David -
Thank for detailed explanation. Once again, I reviewed your points, my code,
valgrind/callgrind output(s).
Let me summarized briefly:
a. The CPU, the code running on is:
"
$ lscpu
Architecture: x86_64
CPU op-mode(s): 32-bit, 64-bit
Byte Order: Little Endian
CPU(s): 8
On-line CPU(s) list: 0-7
Thread(s) per core: 2
Core(s) per socket: 4
CPU socket(s): 1
NUMA node(s): 1
Vendor ID: GenuineIntel
CPU family: 6
...
L1d cache: 32K
L1i cache: 32K
L2 cache: 256K
L3 cache: 8192K
NUMA node0 CPU(s): 0-7
$ getconf LEVEL1_DCACHE_LINESIZE
64
"
So, the L1d cache is 32K, with each line 64 bytes long.
b.
> Strictly speaking, the variable right is a pointer to a data structure (the
> "&" is syntactic sugar). 11.5% of the time, the specific data structure you
> want at that moment (referenced by right) is not in the L1 cache. It is very
> likely that the pointer itself is in the L1 cache, because it had to be
> pushed onto the stack or loaded into a register.
That in my understanding too.
Plus, the structure in question is very 'simple' - 'a 64-bit pointer(&rigth) to
a 64-bit pointer'. As I understand it, the CPU should:
1. prefetch the L1d line, starting with address, pointed by the first pointer
(if that address is not in L1d).
2. dereference the first pointer, (get the second pointer)
3. prefetch the L1d line, starting with address, pointed by the second pointer
(if that address is not in L1d).
4. at this point, at least L1d line number of bytes (64), at address of
`pointer to the pointer` should be within the L1d cache.

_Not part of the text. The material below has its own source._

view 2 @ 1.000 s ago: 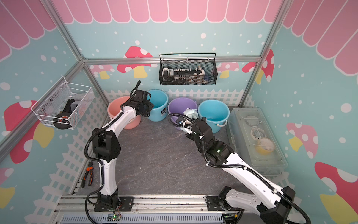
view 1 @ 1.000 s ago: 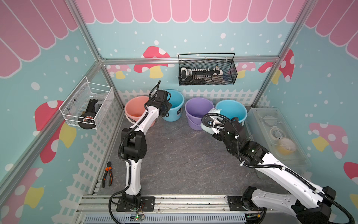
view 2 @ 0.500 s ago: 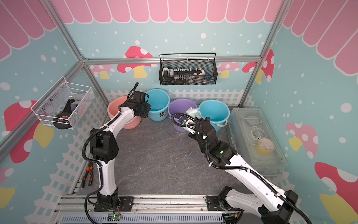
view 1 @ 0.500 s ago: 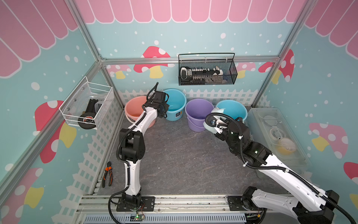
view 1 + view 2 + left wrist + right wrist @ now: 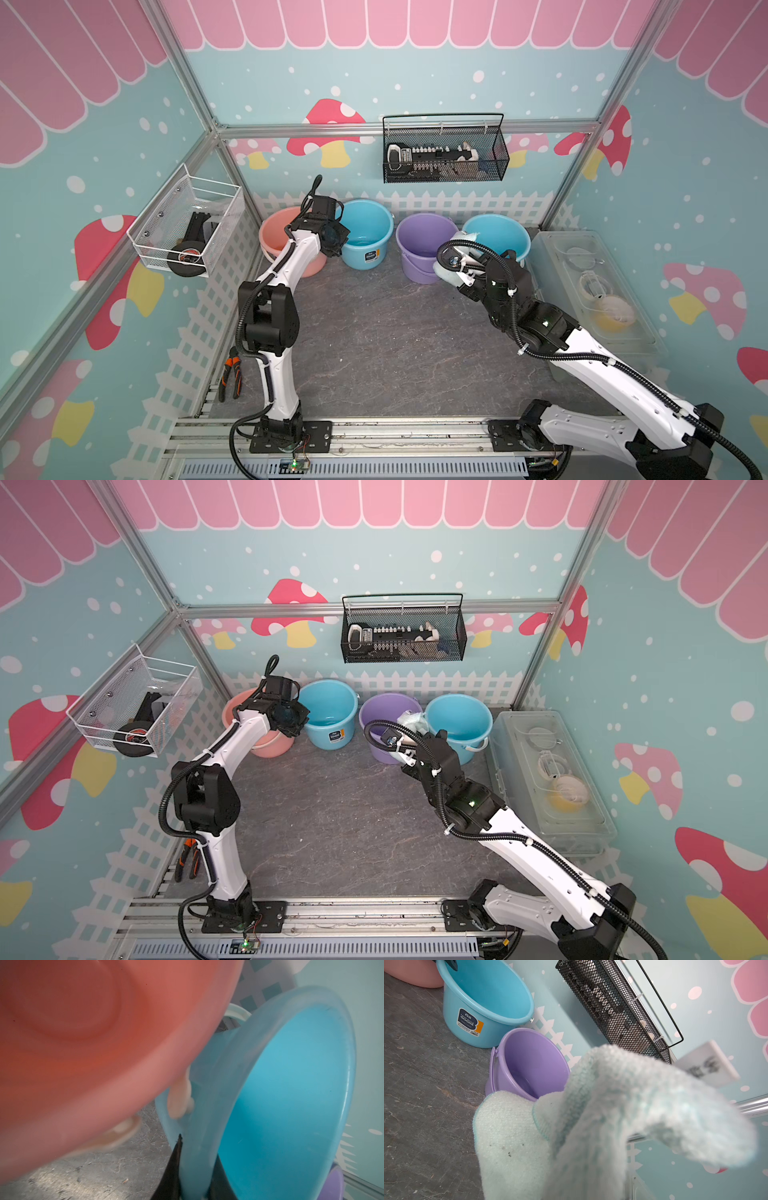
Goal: Wipe the inside of the bucket with a cloth
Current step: Pick up the bucket from the center of the board.
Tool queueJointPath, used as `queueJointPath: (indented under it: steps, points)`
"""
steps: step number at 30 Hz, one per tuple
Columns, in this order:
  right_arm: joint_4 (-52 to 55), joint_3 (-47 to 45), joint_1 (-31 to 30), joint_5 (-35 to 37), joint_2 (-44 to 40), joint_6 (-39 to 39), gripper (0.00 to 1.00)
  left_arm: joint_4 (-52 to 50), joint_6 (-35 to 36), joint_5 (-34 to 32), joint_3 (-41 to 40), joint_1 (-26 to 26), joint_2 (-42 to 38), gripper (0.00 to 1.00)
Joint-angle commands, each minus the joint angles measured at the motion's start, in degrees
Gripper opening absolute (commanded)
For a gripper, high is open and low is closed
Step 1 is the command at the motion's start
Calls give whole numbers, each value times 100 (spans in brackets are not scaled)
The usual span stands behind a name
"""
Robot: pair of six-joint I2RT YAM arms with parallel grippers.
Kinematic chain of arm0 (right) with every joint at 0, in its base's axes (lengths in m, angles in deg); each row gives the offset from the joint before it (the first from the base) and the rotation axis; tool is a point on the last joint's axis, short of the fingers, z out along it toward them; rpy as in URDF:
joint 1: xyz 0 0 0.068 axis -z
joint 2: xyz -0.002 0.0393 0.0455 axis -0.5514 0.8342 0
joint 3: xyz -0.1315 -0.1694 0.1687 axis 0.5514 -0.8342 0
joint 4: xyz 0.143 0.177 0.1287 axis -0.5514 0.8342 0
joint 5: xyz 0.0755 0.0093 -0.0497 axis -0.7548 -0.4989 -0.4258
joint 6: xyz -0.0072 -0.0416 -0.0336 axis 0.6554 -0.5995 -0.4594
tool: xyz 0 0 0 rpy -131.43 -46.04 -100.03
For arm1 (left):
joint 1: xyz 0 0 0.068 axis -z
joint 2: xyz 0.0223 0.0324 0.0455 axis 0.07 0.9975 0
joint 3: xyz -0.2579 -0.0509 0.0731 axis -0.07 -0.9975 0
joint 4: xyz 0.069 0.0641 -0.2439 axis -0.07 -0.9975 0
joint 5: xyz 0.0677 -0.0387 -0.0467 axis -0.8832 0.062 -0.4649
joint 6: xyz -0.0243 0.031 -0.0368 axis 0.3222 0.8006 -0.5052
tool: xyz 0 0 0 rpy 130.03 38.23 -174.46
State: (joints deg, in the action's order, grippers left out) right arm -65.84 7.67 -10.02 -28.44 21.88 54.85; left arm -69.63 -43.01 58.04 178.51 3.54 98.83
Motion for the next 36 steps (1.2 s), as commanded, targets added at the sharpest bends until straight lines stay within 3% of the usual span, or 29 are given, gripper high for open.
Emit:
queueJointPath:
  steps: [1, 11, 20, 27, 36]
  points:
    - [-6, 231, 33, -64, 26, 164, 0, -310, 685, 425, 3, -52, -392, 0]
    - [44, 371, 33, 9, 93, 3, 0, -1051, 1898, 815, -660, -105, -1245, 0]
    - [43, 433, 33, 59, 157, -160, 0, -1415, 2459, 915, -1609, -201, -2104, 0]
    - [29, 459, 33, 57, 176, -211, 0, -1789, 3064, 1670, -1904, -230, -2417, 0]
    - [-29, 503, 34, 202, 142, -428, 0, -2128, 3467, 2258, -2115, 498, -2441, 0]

I understand everything what you are saying that the re-structuring of the code
is the way to get gains on performance… But my question at this point is
slightly different -
I'm trying to understand what the CPU is actually doing at the point of
question and, secondly, if the output of the valgrind/callgrind is 'correct'
and my interpretation of the output is correct.

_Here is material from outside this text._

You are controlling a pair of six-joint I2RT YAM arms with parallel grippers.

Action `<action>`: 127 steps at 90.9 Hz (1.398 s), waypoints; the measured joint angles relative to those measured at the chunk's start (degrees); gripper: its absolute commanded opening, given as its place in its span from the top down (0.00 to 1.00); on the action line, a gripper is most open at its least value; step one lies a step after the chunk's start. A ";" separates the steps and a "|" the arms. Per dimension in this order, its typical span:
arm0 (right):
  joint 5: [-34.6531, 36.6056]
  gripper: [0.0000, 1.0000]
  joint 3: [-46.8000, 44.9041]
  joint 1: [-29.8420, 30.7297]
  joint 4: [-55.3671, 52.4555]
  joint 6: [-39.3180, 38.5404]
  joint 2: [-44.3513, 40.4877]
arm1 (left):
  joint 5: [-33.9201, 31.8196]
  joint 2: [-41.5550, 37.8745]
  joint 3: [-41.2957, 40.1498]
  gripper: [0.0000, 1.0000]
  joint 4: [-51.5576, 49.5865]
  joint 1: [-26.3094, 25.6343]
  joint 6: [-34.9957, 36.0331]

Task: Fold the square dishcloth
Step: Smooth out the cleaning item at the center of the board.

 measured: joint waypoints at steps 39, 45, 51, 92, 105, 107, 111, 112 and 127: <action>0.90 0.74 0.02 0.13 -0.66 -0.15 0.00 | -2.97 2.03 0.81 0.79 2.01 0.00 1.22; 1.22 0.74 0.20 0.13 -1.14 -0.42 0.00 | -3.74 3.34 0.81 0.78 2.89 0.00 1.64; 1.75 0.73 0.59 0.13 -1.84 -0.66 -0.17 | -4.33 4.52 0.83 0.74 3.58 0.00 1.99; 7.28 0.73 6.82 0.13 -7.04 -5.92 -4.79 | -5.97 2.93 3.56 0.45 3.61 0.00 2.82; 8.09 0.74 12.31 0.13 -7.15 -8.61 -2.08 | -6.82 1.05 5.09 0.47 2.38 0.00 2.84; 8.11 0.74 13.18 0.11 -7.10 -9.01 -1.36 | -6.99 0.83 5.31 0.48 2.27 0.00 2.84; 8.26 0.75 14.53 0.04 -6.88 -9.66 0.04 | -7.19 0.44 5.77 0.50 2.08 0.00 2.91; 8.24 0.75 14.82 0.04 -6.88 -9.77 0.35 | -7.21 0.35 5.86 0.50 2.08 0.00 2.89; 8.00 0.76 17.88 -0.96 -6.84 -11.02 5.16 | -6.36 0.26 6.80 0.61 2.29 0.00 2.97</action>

In particular, I'm failing to understand the following:
c. I looked into C++ code once again:
"
...
SListOp add(const T& obj,T **ret=NULL) {
Node *update[xHeight],*node=&node0,*prev=NULL; int i=level; if
(ret!=NULL) *ret=NULL;
if (node->ptrs[i] != NULL)
__builtin_prefetch((*(void **)&(node->ptrs[i]->obj))); //
NO MISSES THERE!!! point A
if (--i>=0) for (;;) {
if((i-1) >= 0){
if (node->ptrs[i-1]!=NULL&&node->ptrs[i-1]!=prev){
__builtin_prefetch((*(void
**)&(node->ptrs[i-1]->obj))); // NO MISSES THERE!!! point B
}
}
switch
(node->ptrs[i]!=NULL&&node->ptrs[i]!=prev?SL::compare(obj,node->ptrs[i]->obj,extra):SLO_LT)
{...}
…
}
"
and it is SL::compare(), where the misses are happening:
"
…
static SListOp compare(const IndexValue& left,IndexValue& right,ulong ity) {
// __builtin_prefetch(&right);
__builtin_prefetch(*((void **)&right)); // ?! ~11.5%
MISSES AT THIS POINT ?????!!!!!! point C
…
}
…
"
Basically, my understanding, written in paragraph b. does not explain what I
see in paragraph c.
I would expect to see some rate failing at point A or paint B ( see comments
within the code). But for some reason it is happening only within point C…

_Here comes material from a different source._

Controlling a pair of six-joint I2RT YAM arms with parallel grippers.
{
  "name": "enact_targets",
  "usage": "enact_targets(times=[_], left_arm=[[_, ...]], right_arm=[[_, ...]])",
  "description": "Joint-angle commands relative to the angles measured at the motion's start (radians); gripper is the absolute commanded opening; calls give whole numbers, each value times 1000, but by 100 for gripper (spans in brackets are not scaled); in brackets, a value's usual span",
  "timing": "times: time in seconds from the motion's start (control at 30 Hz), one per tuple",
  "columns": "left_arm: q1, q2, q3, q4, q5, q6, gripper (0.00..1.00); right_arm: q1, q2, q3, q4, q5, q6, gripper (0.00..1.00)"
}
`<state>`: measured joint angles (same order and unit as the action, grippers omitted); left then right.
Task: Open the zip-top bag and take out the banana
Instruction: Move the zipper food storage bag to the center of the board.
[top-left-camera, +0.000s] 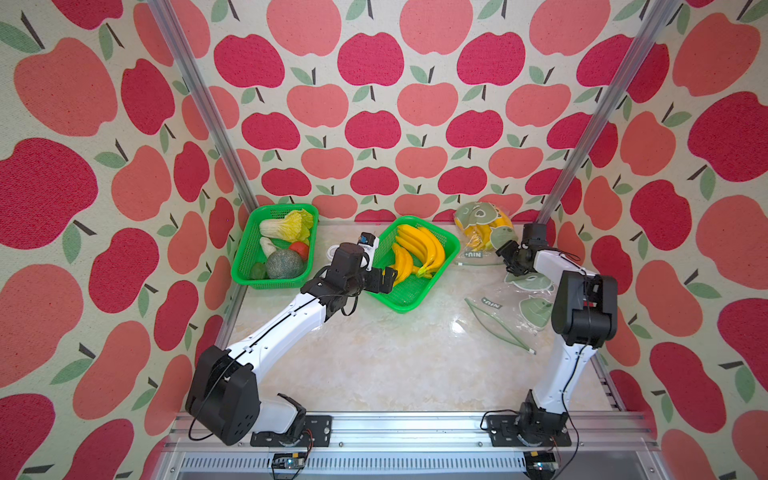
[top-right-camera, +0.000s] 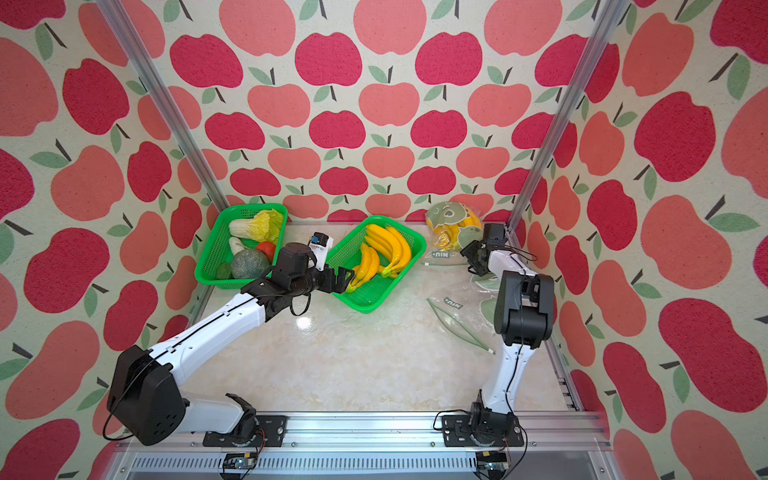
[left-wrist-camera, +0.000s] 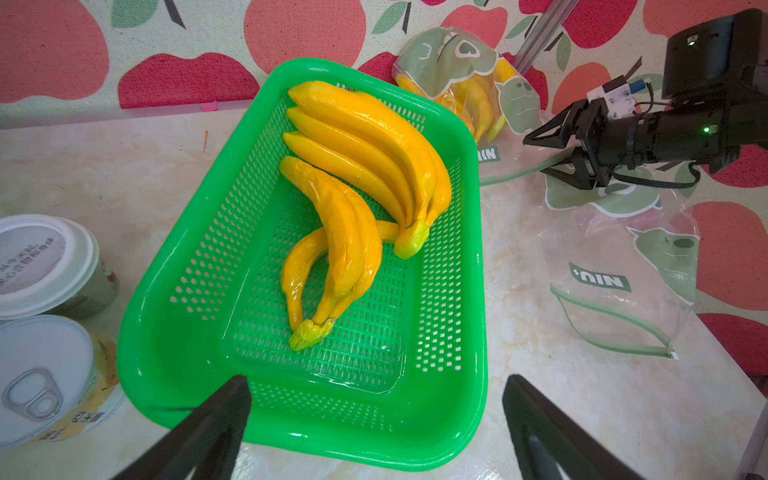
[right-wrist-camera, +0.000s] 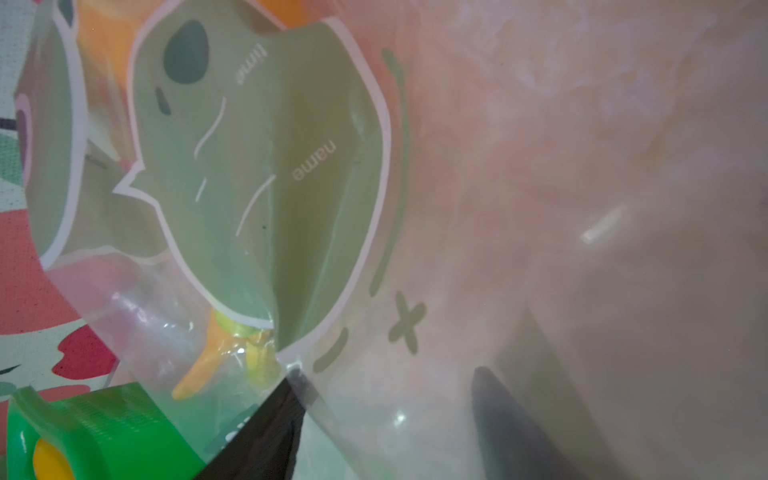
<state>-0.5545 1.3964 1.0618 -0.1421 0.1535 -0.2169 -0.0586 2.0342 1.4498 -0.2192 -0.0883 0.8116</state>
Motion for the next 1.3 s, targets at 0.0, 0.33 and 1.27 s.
enact_targets(times=[0.0, 0.33, 1.27], left_arm=[[-25, 32, 22, 47, -19, 49, 98], [-66, 79, 67, -16, -32, 34, 99], [-319, 60, 24, -98, -60, 2, 96]], right_arm=[[-12, 21, 48, 46, -31, 25, 50], [20, -136, -1, 6, 8, -50, 0], [139, -1101, -865, -169, -76, 58, 0]])
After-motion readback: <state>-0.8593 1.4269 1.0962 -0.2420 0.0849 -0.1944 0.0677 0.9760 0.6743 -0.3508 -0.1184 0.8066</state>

Even if I put the line like:
"
…
void * pdb1;
if(node->ptrs[i]!=NULL)
pdb1 = *(void **)&(node->ptrs[i]->obj); //NO MISSES THERE!!! Point D
switch
(node->ptrs[i]!=NULL&&node->ptrs[i]!=prev?SL::compare(obj,node->ptrs[i]->obj,extra):SLO_LT)
{...}
...
"
I would expect the misses ' to move to point D', to be reported there. But it
is not happening…
So, I would really like to understand better what I'm observing…
Thanks a lot for your help,
Michael.
On 2012-05-12, at 3:12 PM, David Chapman <dcchap...@acm.org> wrote:
> On 5/12/2012 8:21 AM, Michael Andronov wrote:
>>
>> David -
>>
>> Thank you for the speedy reply.
>>
>>> ...like 11.5% of the time, the value is not in the cache and must be
>>> retrieved from main memory.
>> That is my understanding too. I do not know how much gain I can get by
>> removing those 11.5%, but I would like to do that.
>
> As I said, without restructuring the code to make every data structure fit
> into cache, you're going to have that 11.5% cache miss rate. The only
> question is how much it slows down your program. Restructuring the code or
> data can reduce the miss rate, likely improving performance too.
>
>>
>>> ...dereferencing the variable named right immediately after the prefetch,
>>> so the CPU will stall 11.5% of the time.
>> Ok…
>> Do I understand correctly that the 11.5% misses at the point of
>> dereferencing the variable named right means UNDOUBTEDLY that the variable
>> right itself is not in L1 at this moment?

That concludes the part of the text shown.